* Exercise brief
From the data below, please reproduce exactly everything from the line that contains "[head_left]" down to the line that contains "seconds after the", with both ends included.

**** Exercise data ****

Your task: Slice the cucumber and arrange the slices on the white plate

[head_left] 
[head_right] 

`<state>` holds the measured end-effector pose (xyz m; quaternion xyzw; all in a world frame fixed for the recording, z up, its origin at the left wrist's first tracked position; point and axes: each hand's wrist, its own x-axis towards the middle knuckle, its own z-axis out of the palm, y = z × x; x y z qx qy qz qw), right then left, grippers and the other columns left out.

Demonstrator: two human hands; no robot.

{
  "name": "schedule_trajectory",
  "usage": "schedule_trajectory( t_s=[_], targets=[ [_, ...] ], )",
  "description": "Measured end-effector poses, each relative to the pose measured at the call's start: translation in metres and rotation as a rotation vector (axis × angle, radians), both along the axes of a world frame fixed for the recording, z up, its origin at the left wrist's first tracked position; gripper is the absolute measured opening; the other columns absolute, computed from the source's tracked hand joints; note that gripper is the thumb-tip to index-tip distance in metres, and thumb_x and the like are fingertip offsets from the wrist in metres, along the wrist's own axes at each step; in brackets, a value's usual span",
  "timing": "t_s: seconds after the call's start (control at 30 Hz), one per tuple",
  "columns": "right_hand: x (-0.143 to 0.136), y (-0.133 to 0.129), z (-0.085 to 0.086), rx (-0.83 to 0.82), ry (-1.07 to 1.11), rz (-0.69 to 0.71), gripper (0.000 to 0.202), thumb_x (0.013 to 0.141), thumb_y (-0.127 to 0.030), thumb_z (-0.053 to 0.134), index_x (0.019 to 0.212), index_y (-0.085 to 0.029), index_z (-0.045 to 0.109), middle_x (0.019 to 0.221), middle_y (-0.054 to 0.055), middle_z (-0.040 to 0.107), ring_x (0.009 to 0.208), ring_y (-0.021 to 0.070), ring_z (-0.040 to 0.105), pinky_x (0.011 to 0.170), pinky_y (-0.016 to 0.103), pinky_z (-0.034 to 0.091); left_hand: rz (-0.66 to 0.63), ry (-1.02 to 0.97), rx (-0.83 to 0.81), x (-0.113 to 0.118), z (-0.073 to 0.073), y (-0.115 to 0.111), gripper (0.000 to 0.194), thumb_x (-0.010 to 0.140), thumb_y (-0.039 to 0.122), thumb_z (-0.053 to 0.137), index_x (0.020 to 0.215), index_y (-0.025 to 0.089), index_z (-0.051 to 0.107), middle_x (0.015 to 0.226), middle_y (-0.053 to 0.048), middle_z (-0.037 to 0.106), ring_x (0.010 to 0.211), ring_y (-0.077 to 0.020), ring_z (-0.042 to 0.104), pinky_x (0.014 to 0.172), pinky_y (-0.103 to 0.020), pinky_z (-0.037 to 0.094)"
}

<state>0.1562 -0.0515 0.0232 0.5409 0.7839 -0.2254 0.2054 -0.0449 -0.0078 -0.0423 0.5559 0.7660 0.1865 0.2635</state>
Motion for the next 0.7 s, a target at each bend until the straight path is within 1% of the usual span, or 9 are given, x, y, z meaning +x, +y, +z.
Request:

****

* Task answer
[head_left] 
[head_right] 

`<state>` holds the measured end-effector pose (xyz m; quaternion xyzw; all in a world frame fixed for the recording, z up, its origin at the left wrist's first tracked position; point and axes: each hand's wrist, its own x-axis towards the middle knuckle, its own z-axis out of the palm, y = z × x; x y z qx qy qz qw), right then left, grippers and the other columns left out.

Demonstrator: two human hands; no robot.

{
  "name": "schedule_trajectory",
  "usage": "schedule_trajectory( t_s=[_], targets=[ [_, ...] ], )",
  "description": "Measured end-effector poses, each relative to the pose measured at the call's start: translation in metres and rotation as a rotation vector (axis × angle, radians), both along the axes of a world frame fixed for the recording, z up, its origin at the left wrist's first tracked position; gripper is the absolute measured opening; the other columns absolute, computed from the source's tracked hand joints; note that gripper is the thumb-tip to index-tip distance in metres, and thumb_x and the like are fingertip offsets from the wrist in metres, along the wrist's own axes at each step; in brackets, a value's usual span",
  "timing": "t_s: seconds after the call's start (control at 30 Hz), one per tuple",

No more output is required.